How to complete this task> Each line below is to be copied out exactly, and none may be omitted.

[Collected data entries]
◇ ◇ ◇ ◇ ◇
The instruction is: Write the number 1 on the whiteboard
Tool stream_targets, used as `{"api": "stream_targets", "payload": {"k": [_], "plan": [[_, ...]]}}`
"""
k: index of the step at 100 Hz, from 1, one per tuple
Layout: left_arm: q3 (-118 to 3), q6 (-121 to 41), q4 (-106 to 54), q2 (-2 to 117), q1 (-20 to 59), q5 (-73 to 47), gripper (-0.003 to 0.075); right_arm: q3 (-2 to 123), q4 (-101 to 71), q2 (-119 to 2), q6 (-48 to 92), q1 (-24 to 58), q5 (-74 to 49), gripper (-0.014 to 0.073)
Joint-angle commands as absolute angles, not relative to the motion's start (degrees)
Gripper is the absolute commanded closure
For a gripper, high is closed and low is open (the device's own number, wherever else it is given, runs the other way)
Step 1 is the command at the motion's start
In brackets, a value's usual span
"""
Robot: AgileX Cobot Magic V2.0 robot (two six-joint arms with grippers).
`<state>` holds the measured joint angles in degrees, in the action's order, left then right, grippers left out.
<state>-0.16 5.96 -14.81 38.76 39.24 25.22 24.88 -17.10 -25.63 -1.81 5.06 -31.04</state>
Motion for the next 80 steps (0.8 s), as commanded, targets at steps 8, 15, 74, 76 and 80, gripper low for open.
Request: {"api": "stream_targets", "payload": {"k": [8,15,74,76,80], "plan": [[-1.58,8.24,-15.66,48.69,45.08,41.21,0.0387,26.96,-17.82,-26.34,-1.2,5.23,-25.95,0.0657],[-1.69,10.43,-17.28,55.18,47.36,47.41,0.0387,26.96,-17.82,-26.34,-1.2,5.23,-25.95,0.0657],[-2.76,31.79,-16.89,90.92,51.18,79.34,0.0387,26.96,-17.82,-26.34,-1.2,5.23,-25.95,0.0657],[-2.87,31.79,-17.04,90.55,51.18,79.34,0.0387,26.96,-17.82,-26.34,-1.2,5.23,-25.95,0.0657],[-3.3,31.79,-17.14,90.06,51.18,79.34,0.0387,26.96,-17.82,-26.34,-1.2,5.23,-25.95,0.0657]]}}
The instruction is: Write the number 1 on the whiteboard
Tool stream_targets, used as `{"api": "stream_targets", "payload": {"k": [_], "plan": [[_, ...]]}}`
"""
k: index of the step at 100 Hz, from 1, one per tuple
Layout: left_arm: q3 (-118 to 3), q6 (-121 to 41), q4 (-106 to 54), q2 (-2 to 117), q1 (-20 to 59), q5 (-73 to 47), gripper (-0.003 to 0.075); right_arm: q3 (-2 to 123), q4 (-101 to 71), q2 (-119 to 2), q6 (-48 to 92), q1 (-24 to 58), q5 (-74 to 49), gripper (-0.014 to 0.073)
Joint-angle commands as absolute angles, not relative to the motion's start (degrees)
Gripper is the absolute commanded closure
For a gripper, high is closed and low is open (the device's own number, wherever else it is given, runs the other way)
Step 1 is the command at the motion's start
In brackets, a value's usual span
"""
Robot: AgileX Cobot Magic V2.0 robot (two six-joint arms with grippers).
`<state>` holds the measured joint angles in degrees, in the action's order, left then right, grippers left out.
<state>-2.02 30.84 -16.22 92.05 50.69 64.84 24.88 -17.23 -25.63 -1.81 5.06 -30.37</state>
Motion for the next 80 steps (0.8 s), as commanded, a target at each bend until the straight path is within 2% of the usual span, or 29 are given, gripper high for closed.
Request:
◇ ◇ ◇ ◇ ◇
Result of the exercise>
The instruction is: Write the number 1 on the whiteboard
Tool stream_targets, used as `{"api": "stream_targets", "payload": {"k": [_], "plan": [[_, ...]]}}`
"""
k: index of the step at 100 Hz, from 1, one per tuple
Layout: left_arm: q3 (-118 to 3), q6 (-121 to 41), q4 (-106 to 54), q2 (-2 to 117), q1 (-20 to 59), q5 (-73 to 47), gripper (-0.003 to 0.075); right_arm: q3 (-2 to 123), q4 (-101 to 71), q2 (-119 to 2), q6 (-48 to 92), q1 (-24 to 58), q5 (-74 to 49), gripper (-0.014 to 0.073)
Joint-angle commands as absolute angles, not relative to the motion's start (degrees)
Gripper is the absolute commanded closure
For a gripper, high is closed and low is open (the device's own number, wherever else it is given, runs the other way)
Step 1 is the command at the motion's start
In brackets, a value's usual span
"""
Robot: AgileX Cobot Magic V2.0 robot (two six-joint arms with grippers).
`<state>` holds the measured joint angles in degrees, in the action's order, left then right, grippers left out.
<state>-0.16 5.96 -14.81 38.76 39.24 25.22 24.88 -17.10 -25.63 -1.81 5.06 -31.04</state>
Motion for the next 80 steps (0.8 s), as commanded, targets at steps 8, 15, 74, 76 and 80, gripper low for open.
Request: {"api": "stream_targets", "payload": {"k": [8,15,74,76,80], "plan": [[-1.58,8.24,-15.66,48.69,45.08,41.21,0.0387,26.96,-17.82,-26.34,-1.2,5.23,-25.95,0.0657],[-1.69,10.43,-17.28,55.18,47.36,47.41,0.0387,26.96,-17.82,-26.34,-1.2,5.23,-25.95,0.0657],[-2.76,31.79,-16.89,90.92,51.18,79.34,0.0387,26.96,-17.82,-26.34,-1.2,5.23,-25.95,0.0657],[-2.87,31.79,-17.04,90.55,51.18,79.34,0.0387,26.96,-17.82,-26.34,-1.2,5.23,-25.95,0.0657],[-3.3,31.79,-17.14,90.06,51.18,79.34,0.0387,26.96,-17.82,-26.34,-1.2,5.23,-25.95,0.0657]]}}
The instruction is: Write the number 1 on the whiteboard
Tool stream_targets, used as `{"api": "stream_targets", "payload": {"k": [_], "plan": [[_, ...]]}}`
"""
k: index of the step at 100 Hz, from 1, one per tuple
Layout: left_arm: q3 (-118 to 3), q6 (-121 to 41), q4 (-106 to 54), q2 (-2 to 117), q1 (-20 to 59), q5 (-73 to 47), gripper (-0.003 to 0.075); right_arm: q3 (-2 to 123), q4 (-101 to 71), q2 (-119 to 2), q6 (-48 to 92), q1 (-24 to 58), q5 (-74 to 49), gripper (-0.014 to 0.073)
Joint-angle commands as absolute angles, not relative to the motion's start (degrees)
Gripper is the absolute commanded closure
For a gripper, high is closed and low is open (the device's own number, wherever else it is given, runs the other way)
Step 1 is the command at the motion's start
In brackets, a value's usual span
"""
Robot: AgileX Cobot Magic V2.0 robot (two six-joint arms with grippers).
`<state>` holds the measured joint angles in degrees, in the action's order, left then right, grippers left out.
<state>-2.02 30.84 -16.22 92.05 50.69 64.84 24.88 -17.23 -25.63 -1.81 5.06 -30.37</state>
Motion for the next 80 steps (0.8 s), as commanded, a target at each bend until the straight path is within 2% of the usual span, or 29 are given, gripper high for closed.
Request:

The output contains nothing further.